Dataset extract Block Start

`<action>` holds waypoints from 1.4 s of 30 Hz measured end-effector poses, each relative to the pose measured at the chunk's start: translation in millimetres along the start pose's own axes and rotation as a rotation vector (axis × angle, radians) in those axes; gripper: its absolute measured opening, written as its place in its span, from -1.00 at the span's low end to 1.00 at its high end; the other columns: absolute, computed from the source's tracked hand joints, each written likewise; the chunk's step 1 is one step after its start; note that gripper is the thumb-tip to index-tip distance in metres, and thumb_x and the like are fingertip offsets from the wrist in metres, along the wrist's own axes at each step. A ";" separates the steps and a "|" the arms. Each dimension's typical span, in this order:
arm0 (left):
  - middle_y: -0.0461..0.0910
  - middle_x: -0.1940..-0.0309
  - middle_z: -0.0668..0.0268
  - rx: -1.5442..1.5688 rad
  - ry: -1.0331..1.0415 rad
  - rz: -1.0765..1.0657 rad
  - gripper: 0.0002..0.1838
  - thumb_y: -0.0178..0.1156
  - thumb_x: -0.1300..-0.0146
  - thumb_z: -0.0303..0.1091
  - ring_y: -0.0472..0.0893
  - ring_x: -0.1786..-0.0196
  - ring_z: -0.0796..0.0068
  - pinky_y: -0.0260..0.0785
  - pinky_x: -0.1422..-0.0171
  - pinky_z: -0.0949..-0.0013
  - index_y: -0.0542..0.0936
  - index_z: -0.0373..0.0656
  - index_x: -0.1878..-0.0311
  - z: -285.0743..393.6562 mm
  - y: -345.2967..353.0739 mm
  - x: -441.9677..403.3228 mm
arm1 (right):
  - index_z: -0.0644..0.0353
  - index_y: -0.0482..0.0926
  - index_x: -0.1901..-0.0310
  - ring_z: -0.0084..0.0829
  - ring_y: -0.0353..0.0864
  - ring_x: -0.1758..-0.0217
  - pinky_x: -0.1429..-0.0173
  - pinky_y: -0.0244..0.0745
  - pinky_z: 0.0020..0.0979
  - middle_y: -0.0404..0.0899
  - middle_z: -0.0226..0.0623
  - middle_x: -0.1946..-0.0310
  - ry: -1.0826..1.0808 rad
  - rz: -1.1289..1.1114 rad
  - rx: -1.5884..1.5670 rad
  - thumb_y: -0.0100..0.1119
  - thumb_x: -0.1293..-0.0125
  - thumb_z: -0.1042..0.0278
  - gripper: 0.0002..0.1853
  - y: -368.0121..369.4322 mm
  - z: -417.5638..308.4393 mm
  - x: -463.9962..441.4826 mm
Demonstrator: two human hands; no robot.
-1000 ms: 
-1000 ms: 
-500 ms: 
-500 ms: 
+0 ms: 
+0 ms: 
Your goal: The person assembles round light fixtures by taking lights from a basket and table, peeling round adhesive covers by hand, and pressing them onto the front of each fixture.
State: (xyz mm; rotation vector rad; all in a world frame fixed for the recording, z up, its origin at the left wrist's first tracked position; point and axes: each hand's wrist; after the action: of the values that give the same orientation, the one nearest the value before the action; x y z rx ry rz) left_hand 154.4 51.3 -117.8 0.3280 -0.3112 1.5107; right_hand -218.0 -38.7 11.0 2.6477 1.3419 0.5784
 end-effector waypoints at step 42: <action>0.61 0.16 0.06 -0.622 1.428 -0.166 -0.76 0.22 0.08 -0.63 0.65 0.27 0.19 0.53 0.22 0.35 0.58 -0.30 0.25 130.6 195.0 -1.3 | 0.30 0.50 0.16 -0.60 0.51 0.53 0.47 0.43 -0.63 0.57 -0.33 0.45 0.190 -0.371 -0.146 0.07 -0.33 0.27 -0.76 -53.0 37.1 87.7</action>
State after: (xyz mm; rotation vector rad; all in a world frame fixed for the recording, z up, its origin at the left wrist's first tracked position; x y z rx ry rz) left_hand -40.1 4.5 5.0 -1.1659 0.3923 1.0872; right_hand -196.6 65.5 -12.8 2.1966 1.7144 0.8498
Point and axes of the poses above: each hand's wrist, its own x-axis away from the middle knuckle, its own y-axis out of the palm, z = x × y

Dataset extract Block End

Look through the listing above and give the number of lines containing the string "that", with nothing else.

2